The problem: Filter this material down to the lines that hold "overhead", copying each one.

-- Opening Marker --

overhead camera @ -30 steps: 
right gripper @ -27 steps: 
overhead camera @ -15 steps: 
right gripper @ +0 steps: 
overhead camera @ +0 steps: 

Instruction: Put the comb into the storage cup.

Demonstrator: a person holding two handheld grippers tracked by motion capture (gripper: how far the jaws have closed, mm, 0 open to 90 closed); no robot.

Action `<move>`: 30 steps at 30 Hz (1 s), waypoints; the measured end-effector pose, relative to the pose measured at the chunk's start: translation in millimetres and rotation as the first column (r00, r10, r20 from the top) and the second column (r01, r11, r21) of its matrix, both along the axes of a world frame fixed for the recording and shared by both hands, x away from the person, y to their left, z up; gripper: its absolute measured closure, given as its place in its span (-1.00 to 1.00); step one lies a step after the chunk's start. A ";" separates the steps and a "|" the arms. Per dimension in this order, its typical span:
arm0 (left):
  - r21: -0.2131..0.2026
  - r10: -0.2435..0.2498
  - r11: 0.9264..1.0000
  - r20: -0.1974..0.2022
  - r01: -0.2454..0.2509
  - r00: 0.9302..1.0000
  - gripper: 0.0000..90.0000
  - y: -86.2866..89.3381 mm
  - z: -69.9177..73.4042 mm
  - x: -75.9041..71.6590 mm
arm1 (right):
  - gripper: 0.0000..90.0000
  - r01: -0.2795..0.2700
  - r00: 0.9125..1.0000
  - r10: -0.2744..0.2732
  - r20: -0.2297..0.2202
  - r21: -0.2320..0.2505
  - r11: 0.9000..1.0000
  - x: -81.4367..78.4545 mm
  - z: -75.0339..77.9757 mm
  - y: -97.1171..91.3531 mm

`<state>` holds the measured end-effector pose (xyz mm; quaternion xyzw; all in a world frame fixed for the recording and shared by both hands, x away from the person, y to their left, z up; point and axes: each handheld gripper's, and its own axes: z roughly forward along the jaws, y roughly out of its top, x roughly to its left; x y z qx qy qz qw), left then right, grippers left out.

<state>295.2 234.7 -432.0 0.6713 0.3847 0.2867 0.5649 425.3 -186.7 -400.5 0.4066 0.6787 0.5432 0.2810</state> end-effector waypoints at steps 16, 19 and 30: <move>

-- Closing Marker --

Your response:
overhead camera @ -30 steps: 
overhead camera @ -15 steps: 
overhead camera @ +0 steps: 

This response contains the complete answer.